Research And Implementation Of Single Sign-On For Internet/Intranet

There is an increasing demand for computers and information systems with the wide application of information in enterprises, which are strongly depending on these systems. The application system is getting variegated under the extending of enterprise and the spreading of its operations. When employees use these systems, they have to sign on every system, which reduce the work efficiency.Furthermore, in order to successfully login every system, users always set simple passwords or same passwords for login successfully. These bring about the problem of information security. The single sign-on (SSO) system was put forward under above backgrounds. The main goals of this system are to administer the information so that the users are allowed into the system with one-time logon, thereby guaranteeing the security of system and users' information.Most of current SSO systems are based on PKI or Kerberos, which is supported by an intelligent client called corpulent client to sustain its algorithm.

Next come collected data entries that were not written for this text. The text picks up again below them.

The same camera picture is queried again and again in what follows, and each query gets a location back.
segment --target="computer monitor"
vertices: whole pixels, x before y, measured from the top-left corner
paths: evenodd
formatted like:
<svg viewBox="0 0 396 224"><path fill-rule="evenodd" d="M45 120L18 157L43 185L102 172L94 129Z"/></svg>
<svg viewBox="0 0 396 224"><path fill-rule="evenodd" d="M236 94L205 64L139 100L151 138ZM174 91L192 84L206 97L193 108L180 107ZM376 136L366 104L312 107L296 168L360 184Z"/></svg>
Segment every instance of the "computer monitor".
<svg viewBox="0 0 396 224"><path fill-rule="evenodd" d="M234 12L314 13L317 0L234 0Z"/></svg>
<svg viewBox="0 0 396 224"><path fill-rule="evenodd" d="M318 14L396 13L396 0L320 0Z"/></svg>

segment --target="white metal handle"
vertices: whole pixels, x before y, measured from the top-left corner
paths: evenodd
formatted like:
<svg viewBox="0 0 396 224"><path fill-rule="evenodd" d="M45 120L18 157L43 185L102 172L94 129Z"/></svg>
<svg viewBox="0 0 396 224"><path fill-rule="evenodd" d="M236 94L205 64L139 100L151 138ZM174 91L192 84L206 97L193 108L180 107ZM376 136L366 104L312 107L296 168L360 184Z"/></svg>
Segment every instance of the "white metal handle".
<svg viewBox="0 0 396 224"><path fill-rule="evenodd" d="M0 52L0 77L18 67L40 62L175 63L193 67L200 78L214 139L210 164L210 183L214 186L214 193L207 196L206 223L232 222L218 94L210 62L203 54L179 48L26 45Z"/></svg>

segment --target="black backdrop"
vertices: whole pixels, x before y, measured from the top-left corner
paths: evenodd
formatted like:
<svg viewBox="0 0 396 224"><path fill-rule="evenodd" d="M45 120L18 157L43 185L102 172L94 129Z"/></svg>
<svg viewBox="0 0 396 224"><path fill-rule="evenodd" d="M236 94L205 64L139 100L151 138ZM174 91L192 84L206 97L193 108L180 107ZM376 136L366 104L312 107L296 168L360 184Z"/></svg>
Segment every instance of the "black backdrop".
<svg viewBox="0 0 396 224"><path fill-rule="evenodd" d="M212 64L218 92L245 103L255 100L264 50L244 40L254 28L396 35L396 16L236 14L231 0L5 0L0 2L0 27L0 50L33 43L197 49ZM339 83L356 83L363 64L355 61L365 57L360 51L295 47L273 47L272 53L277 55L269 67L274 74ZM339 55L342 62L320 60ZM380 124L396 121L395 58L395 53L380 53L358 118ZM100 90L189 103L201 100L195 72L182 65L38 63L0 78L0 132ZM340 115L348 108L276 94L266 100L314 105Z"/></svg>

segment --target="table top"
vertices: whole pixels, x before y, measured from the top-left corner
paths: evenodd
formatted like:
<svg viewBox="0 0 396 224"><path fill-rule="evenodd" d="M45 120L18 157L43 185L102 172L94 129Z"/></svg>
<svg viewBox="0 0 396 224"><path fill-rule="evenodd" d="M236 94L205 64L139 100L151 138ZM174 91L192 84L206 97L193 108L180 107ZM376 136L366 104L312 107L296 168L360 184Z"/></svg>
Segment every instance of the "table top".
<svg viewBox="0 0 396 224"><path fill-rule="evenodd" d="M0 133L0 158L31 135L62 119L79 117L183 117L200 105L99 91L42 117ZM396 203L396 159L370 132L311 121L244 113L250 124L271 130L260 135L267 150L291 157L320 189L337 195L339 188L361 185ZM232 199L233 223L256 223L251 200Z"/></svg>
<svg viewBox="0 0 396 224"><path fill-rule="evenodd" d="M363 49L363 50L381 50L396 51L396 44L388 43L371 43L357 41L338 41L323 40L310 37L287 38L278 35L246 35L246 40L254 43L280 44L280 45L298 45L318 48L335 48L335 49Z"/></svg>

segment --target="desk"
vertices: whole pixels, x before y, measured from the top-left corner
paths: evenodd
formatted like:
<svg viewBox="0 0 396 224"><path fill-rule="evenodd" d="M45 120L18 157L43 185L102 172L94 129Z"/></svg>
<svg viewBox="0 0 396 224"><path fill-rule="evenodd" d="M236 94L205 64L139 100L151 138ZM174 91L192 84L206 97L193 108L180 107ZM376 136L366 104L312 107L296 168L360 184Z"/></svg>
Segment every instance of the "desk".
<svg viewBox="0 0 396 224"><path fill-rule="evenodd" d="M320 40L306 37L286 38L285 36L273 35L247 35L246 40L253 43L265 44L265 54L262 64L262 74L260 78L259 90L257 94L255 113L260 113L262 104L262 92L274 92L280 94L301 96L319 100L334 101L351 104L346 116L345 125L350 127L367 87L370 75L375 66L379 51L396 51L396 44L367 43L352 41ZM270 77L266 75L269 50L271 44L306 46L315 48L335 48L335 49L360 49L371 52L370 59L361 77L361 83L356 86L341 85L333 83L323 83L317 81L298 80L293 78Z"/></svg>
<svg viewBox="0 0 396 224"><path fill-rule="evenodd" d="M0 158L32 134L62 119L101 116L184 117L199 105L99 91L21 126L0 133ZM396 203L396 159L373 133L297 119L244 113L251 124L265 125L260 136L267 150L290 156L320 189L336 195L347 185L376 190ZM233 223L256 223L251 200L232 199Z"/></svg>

These systems need an aptitude client which is called as corpulent client. However there are more and more systems based on web in enterprises. That not only improves the convenience, but also enhances the work efficiency. On the web environment, client is usually browser which is called thin client, and can not achieve the algorithm. Moreover, the HTTP is stateless. All these characters are not compatible with the demands of traditional SSO system.This thesis analyzes the characters of Internet/Intranet, studies a lot of authentication mechanism, brings forward a single sign-on model based on cookie in web, and implements the system prototype. During the design process, the convenience and security have been fully considered. The system applies LDAP to the management of user' s information and enterprise systems, Https to the assurance of date transmission security, and XML as carrier of data. Each layer is independent with the other, which not only ensure the relaxcoupling, but also enhance the integration of system. The old system can cancel the user login system and easily integrate into the SSO;the new system does not need the user login system and can make use of SSO to complete the user' s authentication and authorization.